Not everybody has it so easy. “I’ve been exposed to people who have lost their jobs or had their jobs terminated on them because of cancer and had to engage the legal world, which is the last thing you want to do when going through this kind of treatment,” says Bargman. The Wellspring volunteer is a business processes and systems consultant who was treated for head and neck cancer in 2006. “I’ve heard of bosses saying ‘don’t bother coming back’ and I’ve heard of people who, for their own reasons, quit their jobs and are having real difficulty finding new jobs.”

As a self-employed consultant, Bargman didn’t even have the luxury of collecting employment insurance. His oncologist told him three months after treatment, “I don’t see any reason why you can’t be working.” Bargman found work, but full-time was too much to handle. Another six months passed before he was able to return to work, this time permanently.

Bargman said the experience taught him a couple important lessons: Just because you don’t have cancer symptoms doesn’t mean you’re 100 per cent ready to go back to work; medical readiness may not take into account mental and physical capabilities and the best way to return to work is on a modified, graduated schedule.

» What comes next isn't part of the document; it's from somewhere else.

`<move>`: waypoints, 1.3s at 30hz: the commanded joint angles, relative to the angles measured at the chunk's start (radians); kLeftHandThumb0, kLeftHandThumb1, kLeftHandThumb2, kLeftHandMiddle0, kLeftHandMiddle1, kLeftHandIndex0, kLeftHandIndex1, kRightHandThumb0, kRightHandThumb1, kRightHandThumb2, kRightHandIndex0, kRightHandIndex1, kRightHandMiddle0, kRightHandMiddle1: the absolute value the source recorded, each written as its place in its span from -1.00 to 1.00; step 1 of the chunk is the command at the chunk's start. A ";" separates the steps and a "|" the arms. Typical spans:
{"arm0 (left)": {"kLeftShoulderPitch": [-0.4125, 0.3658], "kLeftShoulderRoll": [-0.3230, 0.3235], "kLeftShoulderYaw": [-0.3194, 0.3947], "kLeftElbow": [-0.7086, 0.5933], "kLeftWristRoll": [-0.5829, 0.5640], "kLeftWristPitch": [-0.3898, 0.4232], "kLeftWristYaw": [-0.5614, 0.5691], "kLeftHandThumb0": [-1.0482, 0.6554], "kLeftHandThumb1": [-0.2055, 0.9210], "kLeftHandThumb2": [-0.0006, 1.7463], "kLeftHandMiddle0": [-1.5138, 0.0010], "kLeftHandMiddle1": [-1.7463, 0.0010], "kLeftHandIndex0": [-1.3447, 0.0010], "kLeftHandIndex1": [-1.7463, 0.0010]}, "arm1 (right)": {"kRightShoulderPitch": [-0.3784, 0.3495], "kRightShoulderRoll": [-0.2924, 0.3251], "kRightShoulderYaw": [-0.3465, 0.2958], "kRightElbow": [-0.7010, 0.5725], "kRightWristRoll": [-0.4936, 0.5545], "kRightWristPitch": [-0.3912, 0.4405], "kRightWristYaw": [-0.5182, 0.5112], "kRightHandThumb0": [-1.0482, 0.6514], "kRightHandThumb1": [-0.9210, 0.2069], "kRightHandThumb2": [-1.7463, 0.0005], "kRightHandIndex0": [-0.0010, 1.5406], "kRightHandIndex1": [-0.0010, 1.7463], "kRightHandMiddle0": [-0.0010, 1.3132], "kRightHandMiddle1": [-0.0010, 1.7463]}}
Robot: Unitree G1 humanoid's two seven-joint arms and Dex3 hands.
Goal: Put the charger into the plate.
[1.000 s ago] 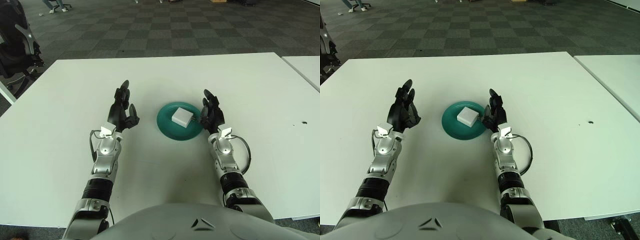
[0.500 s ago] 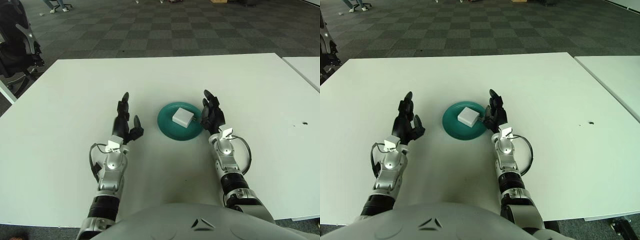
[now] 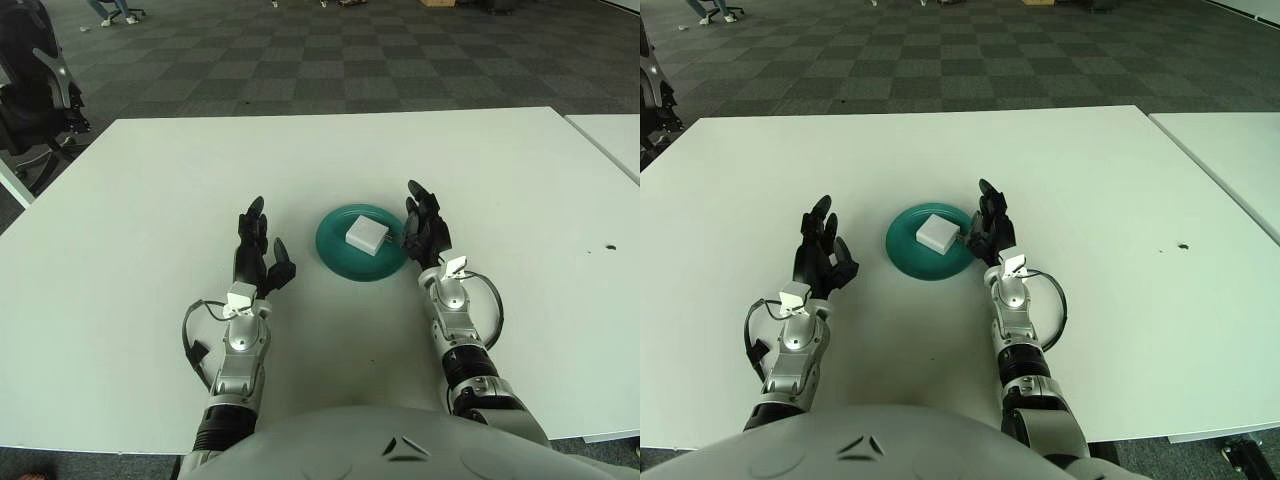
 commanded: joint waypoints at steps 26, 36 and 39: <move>0.001 0.017 -0.015 0.109 -0.023 -0.054 -0.058 -0.88 1.00 0.36 0.98 1.00 1.00 0.54 | 0.201 -0.078 0.029 0.044 -0.044 -0.115 -0.056 -0.74 -1.00 -0.22 -0.92 -0.98 -1.00 -0.58; 0.015 0.025 -0.007 0.118 -0.056 -0.081 -0.095 -0.85 1.00 0.35 0.95 0.98 1.00 0.60 | 0.205 -0.078 0.043 0.029 -0.045 -0.111 -0.063 -0.72 -1.00 -0.22 -0.88 -0.98 -1.00 -0.51; 0.012 0.026 -0.004 0.141 -0.057 -0.098 -0.096 -0.85 1.00 0.34 0.92 0.98 1.00 0.60 | 0.210 -0.074 0.047 0.021 -0.044 -0.111 -0.064 -0.73 -1.00 -0.21 -0.88 -0.98 -1.00 -0.49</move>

Sometimes the best way to return is in a different position, as Calgary-area teacher Debra Morán discovered. Morán taught Grade 1 French immersion when she was diagnosed with Stage 2 breast cancer in August 2008. But after two extensive surgeries and chemotherapy, she didn’t have the energy to deal with young children.

Fortunately, her employer, the Rocky View District School Board, wanted to start an online, virtual Spanish program for high school students. With planning and support from her long-term health insurance provider, Morán went back to work in December 2009, working her way up to part time by February 2010. The school board provided her with accommodations, including a chair with back support, a larger computer screen and pads for her wrists so that her lymphodema, swelling as a result of her surgeries, wouldn’t become a problem.

Huculak, too, returned to work on a modified schedule, but within three-an-a-half months she was back full time. “I love working,” she says. “It’s my craft and I like to do it and it really helped me.” But it wouldn’t have been possible without the positive work environment. “Colleagues take their cues from you,” she says. “I treated my friends and colleagues the same. You spend as much time at work as you do at home, so if someone brought it up and asked a question about chemo, what it was like, I would tell them. Otherwise, we did not talk about it. It wasn’t a delicate secret, but I’m there to work.”